#### What is required
Tell me, please, how many lines in the records below include the word "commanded". Give no more than the number.

#### Exercise materials

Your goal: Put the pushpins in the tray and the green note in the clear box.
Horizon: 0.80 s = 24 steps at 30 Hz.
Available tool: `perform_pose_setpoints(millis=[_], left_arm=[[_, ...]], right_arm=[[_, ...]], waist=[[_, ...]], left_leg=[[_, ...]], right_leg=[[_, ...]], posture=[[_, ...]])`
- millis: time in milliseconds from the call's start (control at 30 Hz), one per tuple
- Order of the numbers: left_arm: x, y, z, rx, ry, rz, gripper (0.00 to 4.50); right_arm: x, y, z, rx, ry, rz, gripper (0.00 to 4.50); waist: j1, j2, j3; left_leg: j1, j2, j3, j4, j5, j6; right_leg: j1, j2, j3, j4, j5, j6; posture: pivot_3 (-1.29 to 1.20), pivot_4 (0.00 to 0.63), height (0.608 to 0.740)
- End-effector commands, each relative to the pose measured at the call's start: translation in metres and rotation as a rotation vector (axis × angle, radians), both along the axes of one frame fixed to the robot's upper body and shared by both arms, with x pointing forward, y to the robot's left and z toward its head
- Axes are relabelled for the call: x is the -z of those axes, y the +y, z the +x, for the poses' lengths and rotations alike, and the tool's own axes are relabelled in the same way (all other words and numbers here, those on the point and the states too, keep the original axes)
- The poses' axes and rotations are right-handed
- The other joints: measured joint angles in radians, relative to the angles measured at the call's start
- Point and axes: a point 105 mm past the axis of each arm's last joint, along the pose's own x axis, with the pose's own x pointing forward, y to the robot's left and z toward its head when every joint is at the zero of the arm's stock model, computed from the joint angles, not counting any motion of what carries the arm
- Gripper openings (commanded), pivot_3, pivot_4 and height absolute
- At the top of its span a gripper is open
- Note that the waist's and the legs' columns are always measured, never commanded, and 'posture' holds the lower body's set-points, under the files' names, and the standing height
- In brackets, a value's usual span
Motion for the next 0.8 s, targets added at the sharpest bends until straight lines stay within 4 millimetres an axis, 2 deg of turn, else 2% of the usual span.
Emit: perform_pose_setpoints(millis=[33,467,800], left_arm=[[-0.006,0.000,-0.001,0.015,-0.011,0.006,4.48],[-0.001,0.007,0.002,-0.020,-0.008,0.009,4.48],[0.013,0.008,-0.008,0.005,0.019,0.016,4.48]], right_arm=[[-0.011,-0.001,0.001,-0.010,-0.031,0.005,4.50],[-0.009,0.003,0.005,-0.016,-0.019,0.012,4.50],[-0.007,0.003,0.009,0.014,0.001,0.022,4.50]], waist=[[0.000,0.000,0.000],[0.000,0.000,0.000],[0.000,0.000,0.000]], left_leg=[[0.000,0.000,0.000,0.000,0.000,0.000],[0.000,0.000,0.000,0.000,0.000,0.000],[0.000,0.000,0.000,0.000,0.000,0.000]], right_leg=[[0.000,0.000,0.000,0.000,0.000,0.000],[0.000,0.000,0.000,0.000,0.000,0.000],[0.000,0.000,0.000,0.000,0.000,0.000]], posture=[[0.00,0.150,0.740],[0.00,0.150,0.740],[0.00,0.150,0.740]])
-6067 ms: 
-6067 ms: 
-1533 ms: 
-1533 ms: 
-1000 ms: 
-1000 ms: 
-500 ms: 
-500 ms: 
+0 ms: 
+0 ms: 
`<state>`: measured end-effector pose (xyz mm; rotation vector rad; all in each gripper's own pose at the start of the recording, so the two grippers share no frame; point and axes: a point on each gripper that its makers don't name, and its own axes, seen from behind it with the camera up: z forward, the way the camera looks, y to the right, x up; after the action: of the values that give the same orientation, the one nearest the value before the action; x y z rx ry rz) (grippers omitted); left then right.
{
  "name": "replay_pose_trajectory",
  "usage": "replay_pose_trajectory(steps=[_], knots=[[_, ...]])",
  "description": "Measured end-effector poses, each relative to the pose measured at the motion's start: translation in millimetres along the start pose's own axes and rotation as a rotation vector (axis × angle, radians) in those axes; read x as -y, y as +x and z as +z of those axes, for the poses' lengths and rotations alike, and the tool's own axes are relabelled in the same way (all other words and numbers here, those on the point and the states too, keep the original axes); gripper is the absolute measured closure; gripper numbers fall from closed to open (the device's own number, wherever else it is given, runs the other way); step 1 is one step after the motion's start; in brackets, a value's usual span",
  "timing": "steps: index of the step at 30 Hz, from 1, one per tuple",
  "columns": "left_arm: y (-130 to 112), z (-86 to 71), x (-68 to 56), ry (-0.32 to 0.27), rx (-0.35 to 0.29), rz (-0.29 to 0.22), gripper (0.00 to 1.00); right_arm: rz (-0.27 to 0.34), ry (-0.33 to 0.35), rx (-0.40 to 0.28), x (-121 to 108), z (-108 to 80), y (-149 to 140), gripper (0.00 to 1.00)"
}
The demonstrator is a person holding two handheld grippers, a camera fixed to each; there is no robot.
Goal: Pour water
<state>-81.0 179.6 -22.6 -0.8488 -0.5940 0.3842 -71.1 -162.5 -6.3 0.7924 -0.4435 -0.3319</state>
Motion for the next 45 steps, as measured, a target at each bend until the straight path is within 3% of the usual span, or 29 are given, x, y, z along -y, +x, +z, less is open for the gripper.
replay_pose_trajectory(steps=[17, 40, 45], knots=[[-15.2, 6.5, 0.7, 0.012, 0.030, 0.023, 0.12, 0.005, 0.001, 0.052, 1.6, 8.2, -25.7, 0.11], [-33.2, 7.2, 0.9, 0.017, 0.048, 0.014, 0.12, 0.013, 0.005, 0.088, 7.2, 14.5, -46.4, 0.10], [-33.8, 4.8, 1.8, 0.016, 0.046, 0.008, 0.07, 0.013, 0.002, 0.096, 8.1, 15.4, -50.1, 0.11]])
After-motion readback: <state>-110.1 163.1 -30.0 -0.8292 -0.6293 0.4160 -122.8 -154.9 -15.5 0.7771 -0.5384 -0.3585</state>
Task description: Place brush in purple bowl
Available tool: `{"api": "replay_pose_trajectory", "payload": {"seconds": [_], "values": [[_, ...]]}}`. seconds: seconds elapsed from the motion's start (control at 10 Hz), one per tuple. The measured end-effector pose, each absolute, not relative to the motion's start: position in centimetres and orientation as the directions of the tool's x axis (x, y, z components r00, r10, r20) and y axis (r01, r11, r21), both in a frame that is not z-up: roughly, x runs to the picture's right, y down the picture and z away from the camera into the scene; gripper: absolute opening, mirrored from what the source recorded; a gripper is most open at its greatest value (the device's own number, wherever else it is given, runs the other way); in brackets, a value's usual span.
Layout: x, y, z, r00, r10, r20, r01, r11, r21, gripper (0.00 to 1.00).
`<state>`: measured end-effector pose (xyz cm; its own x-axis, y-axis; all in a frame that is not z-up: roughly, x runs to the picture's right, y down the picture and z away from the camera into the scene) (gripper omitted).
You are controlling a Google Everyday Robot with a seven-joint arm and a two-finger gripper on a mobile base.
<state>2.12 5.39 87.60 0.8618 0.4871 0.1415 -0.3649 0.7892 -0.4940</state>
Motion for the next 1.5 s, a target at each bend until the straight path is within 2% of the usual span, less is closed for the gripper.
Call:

#### Exercise output
2